Assignment.
If you see a picture in the data below, omit it and copy the rest exactly.

[Opening Input records section]

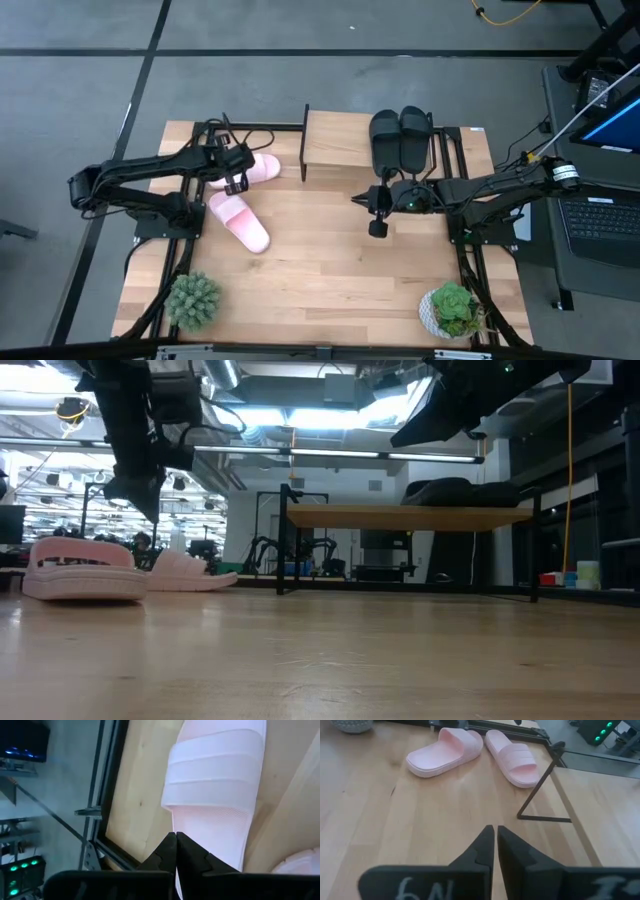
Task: Pick and place slides into the shelf
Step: Put the top pink slides on the shelf
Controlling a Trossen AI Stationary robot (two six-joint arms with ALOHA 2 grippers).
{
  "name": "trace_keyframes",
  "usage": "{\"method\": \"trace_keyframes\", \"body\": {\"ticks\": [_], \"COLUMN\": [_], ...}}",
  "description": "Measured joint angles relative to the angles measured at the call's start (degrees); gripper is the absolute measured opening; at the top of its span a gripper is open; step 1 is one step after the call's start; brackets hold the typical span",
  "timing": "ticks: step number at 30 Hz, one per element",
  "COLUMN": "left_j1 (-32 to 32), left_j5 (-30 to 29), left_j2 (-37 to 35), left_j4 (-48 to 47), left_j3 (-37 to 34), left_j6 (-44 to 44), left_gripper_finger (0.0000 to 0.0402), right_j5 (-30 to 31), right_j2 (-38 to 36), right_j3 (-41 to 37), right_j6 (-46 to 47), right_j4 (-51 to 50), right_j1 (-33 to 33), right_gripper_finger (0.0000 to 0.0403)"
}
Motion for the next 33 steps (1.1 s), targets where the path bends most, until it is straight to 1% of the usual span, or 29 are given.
{"method": "trace_keyframes", "body": {"ticks": [5, 11, 19, 23, 27, 30, 33], "left_j1": [0.0, 0.0, 0.0, 0.2, 0.2, 0.2, 0.2], "left_j5": [0.1, -2.8, -3.5, -5.4, -5.4, -5.4, -5.5], "left_j2": [0.5, 0.4, 0.4, 0.4, 0.4, 0.4, 0.4], "left_j4": [0.9, 1.4, 1.9, 3.2, 3.3, 3.3, 3.4], "left_j3": [0.0, 0.0, 0.0, 0.0, 0.0, 0.0, 0.0], "left_j6": [-0.1, -0.2, -0.3, -1.1, -1.6, -2.2, -2.3], "left_gripper_finger": [0.0, 0.0, 0.0, 0.0, 0.0, 0.0014, 0.0047], "right_j5": [0.0, 0.0, 0.0, 0.0, -0.3, -1.9, -2.1], "right_j2": [0.0, 0.0, 0.0, 0.0, 0.0, 0.0, 0.0], "right_j3": [0.0, 0.0, 0.0, 0.0, 0.0, 0.0, 0.0], "right_j6": [-0.1, 0.0, 0.0, 0.0, 0.0, 0.0, 0.0], "right_j4": [0.0, 0.1, 0.1, 0.1, 0.1, 0.1, 0.1], "right_j1": [-0.8, -2.1, -2.2, -2.2, -2.2, -2.2, -2.2], "right_gripper_finger": [0.0026, 0.0026, 0.0026, 0.0026, 0.0026, 0.0026, 0.0026]}}
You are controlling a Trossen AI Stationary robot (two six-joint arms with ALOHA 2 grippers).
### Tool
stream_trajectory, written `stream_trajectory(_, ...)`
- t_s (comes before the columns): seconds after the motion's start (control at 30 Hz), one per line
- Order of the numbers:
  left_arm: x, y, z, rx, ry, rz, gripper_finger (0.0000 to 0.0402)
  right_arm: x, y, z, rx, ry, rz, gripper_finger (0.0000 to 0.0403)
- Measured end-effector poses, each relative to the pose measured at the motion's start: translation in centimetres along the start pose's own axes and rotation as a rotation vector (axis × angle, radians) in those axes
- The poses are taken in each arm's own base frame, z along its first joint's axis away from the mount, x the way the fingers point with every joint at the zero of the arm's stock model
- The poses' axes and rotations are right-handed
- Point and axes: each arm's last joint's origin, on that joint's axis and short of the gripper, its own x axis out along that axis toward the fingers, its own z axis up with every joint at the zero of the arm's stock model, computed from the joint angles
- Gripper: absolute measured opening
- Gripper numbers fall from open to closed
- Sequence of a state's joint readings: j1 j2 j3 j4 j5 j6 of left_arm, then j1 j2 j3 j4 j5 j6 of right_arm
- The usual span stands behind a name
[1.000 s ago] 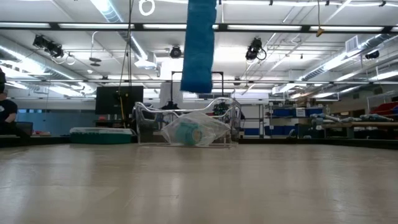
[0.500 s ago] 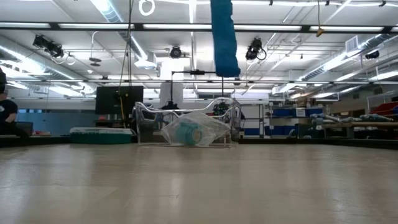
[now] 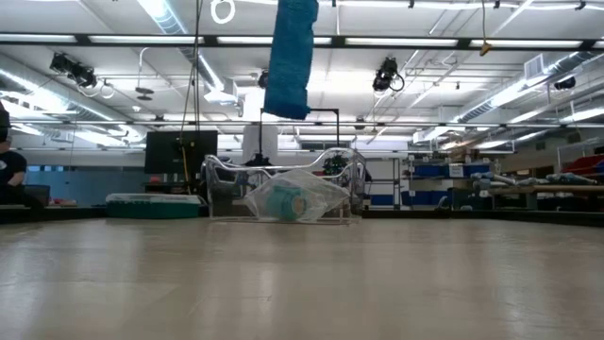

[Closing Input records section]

Task output.
Task: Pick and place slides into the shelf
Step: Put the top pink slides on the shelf
Controlling a Trossen AI Stationary robot (two six-joint arms with ALOHA 2 grippers).
{
  "name": "trace_keyframes",
  "usage": "{\"method\": \"trace_keyframes\", \"body\": {\"ticks\": [_], \"COLUMN\": [_], ...}}",
  "description": "Measured joint angles relative to the angles measured at the call's start (degrees); gripper is the absolute measured opening; at the top of its span a gripper is open; step 1 is one step after the call's start; brackets hold the typical span",
  "timing": "ticks: step number at 30 Hz, one per element",
  "COLUMN": "left_j1 (-32 to 32), left_j5 (-30 to 29), left_j2 (-37 to 35), left_j4 (-48 to 47), left_j3 (-37 to 34), left_j6 (-44 to 44), left_gripper_finger (0.0000 to 0.0402), right_j5 (-30 to 31), right_j2 (-38 to 36), right_j3 (-41 to 37), right_j6 (-46 to 47), right_j4 (-51 to 50), right_j1 (-33 to 33), right_gripper_finger (0.0000 to 0.0403)"
}
Motion for the next 33 steps (1.1 s), targets where the path bends most, until it is straight to 1% of the usual span, or 29 are given.
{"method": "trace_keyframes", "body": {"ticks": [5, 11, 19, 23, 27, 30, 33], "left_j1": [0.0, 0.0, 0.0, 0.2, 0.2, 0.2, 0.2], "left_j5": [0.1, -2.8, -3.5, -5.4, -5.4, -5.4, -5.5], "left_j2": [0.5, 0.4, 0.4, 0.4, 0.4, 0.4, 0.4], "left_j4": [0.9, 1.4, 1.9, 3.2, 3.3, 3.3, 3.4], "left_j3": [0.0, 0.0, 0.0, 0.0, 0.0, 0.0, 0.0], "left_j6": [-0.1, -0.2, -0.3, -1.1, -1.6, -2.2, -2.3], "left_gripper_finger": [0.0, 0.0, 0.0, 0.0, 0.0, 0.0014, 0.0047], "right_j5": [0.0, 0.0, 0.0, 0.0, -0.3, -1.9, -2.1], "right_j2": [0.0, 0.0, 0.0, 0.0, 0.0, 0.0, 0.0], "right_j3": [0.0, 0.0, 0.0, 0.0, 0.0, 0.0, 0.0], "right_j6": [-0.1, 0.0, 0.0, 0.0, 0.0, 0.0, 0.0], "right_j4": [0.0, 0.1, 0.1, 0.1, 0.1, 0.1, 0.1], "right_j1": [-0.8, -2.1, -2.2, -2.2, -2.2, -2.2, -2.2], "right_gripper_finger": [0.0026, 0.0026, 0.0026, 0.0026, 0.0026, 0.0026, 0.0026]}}
You are controlling a Trossen AI Stationary robot (two six-joint arms with ALOHA 2 grippers).
### Tool
stream_trajectory, written `stream_trajectory(_, ...)`
- t_s (comes before the columns): seconds after the motion's start (control at 30 Hz), one per line
- Order of the numbers:
  left_arm: x, y, z, rx, ry, rz, gripper_finger (0.0000 to 0.0402)
  right_arm: x, y, z, rx, ry, rz, gripper_finger (0.0000 to 0.0403)
- Measured end-effector poses, each relative to the pose measured at the motion's start: translation in centimetres along the start pose's own axes and rotation as a rotation vector (axis × angle, radians) in those axes
- The poses are taken in each arm's own base frame, z along its first joint's axis away from the mount, x the way the fingers point with every joint at the zero of the arm's stock model
- The poses' axes and rotations are right-handed
- Point and axes: each arm's last joint's origin, on that joint's axis and short of the gripper, its own x axis out along that axis toward the fingers, its own z axis up with every joint at the zero of the arm's stock model, computed from the joint angles
- Gripper: absolute measured opening
- Gripper numbers fall from open to closed
- Sequence of a state's joint readings: j1 j2 j3 j4 j5 j6 of left_arm, then j1 j2 j3 j4 j5 j6 of right_arm
- The usual span stands behind a name
[1.000 s ago] 
[0.500 s ago] 
[now] 

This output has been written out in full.